DAE with 2 Lines of Code with Kaggler

A tutorial on Kaggler's new DAE feature transformation

  • toc: true
  • badges: true
  • comments: true
  • categories: [notebook, kaggle]

UPDATE on 5/1/2021

Today, Kaggler v0.9.4 is released with additional features for DAE as follows:

  • In addition to the swap noise (swap_prob), the Gaussian noise (noise_std) and zero masking (mask_prob) have been added to DAE to overcome overfitting.
  • Stacked DAE is available through the n_layer input argument (see Figure 3. in Vincent et al. (2010), "Stacked Denoising Autoencoders" for reference).

For example, to build a stacked DAE with 3 pairs of encoder/decoder and all three types of noises, you can do:

from kaggler.preprocessing import DAE

dae = DAE(cat_cols=cat_cols, num_cols=num_cols, n_layer=3, noise_std=.05, swap_prob=.2, masking_prob=.1)
X = dae.fit_transform(pd.concat([trn, tst], axis=0))

If you're using previous versions, please upgrade Kaggler using pip install -U kaggler.


Today I released a new version (v0.9.0) of the Kaggler package with Denoising AutoEncoder (DAE) with the swap noise.

Now you can train a DAE with only 2 lines of code as follows:

dae = DAE(cat_cols=cat_cols, num_cols=num_cols, encoding_dim=encoding_dim)
X = dae.fit_transform(df[feature_cols])

In addition to the new DAE feature encoder, Kaggler supports many of feature transformations used in Kaggle including:

  • TargetEncoder: with smoothing and cross-validation to avoid overfitting
  • FrequencyEncoder
  • LabelEncoder: that imputes missing values and groups rare categories
  • OneHotEncoder: that imputes missing values and groups rare categories
  • EmbeddingEncoder: that transforms categorical features into embeddings
  • QuantileEncoder: that transforms numerical features into quantiles

In the notebook below, I will show how to use Kaggler's LabelEncoder, TargetEncoder, and DAE for feature engineering, then use Kaggler's AutoLGB to do feature selection and hyperparameter optimization.

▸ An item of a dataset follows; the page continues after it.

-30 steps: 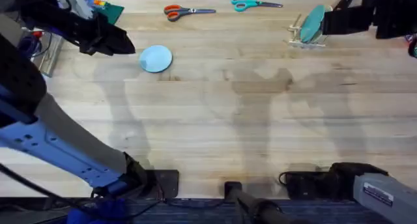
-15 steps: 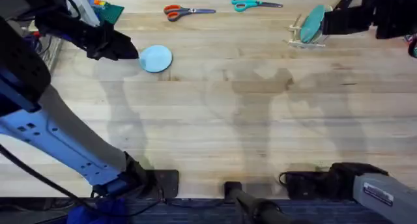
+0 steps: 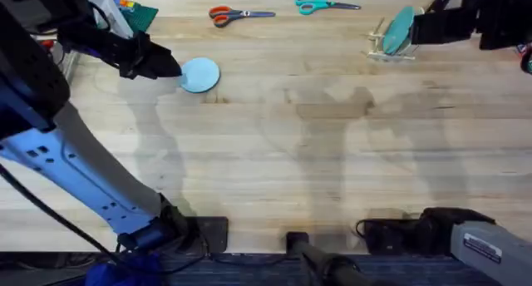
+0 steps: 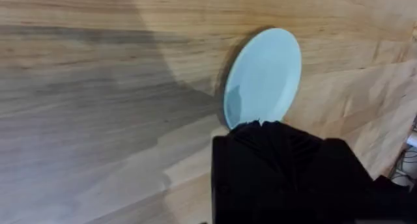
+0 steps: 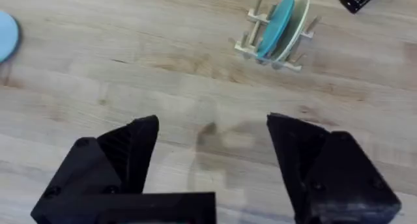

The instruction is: Pick up the plates from the table one by one and place each into a slot on the dish rack.

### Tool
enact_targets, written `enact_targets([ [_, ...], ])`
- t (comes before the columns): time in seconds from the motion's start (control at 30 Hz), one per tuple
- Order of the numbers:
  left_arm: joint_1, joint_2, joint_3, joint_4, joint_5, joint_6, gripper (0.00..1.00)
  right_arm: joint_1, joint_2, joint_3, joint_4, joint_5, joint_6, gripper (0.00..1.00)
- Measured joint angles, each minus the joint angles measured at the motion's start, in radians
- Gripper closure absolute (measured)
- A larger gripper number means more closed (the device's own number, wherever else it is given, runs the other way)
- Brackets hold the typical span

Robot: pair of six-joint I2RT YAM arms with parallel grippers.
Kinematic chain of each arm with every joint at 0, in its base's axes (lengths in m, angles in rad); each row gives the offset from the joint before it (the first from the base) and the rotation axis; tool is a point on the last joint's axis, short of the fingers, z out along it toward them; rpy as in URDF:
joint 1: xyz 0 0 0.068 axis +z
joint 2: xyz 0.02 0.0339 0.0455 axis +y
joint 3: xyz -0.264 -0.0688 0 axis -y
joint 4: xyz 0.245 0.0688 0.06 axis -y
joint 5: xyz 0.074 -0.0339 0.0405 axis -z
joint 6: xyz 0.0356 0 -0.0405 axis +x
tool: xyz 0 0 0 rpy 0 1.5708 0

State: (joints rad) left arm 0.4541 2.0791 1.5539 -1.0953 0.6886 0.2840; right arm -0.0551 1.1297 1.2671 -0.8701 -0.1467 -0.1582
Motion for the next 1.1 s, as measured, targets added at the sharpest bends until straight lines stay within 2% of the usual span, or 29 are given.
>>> enact_targets([
  [1.1,0.000,0.009,0.000,0.076,0.008,-0.004,0.961,0.000,0.000,0.000,0.000,0.000,0.000,0.007],
])
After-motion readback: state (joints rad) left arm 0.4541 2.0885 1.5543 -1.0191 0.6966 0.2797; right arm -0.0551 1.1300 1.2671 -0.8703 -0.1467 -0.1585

This notebook was originally published here at Kaggle.


Today I released a new version (v0.9.0) of the Kaggler package with Denoising AutoEncoder (DAE) with the swap noise.

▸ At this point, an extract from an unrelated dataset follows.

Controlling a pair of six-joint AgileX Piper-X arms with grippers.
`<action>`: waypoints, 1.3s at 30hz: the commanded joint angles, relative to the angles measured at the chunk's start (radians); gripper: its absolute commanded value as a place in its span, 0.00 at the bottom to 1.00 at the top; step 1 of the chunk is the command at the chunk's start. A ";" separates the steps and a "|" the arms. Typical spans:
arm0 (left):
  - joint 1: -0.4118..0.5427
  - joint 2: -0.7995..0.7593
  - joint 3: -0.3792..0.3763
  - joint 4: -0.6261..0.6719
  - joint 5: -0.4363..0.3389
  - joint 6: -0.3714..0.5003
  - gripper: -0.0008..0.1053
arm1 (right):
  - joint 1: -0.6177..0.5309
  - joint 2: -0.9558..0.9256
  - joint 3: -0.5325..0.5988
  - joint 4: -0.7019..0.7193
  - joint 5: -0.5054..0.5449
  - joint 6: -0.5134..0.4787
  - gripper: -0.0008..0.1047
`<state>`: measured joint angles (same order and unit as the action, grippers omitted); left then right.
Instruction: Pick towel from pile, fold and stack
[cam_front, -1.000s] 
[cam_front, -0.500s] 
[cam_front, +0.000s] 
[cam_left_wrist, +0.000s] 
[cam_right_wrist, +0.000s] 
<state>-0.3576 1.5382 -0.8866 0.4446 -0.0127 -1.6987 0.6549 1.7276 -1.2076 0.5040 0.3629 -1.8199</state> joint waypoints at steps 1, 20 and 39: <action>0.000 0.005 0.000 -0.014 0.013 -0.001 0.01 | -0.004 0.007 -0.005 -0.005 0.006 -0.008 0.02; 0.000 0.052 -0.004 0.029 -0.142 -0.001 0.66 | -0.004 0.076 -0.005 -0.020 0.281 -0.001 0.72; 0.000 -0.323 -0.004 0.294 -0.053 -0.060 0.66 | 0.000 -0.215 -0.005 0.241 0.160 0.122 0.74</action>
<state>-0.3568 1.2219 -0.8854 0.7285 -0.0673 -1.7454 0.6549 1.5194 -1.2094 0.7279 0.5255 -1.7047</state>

Now you can train a DAE with only 2 lines of code as follows:

dae = DAE(cat_cols=cat_cols, num_cols=num_cols, encoding_dim=encoding_dim)
X = dae.fit_transform(df[feature_cols])

In addition to the new DAE feature encoder, Kaggler supports many of feature transformations used in Kaggle including:

  • TargetEncoder: with smoothing and cross-validation to avoid overfitting
  • FrequencyEncoder
  • LabelEncoder: that imputes missing values and groups rare categories
  • OneHotEncoder: that imputes missing values and groups rare categories
  • EmbeddingEncoder: that transforms categorical features into embeddings
  • QuantileEncoder: that transforms numerical features into quantiles

In the notebook below, I will show how to use Kaggler's LabelEncoder, TargetEncoder, and DAE for feature engineering, then use Kaggler's AutoLGB to do feature selection and hyperparameter optimization.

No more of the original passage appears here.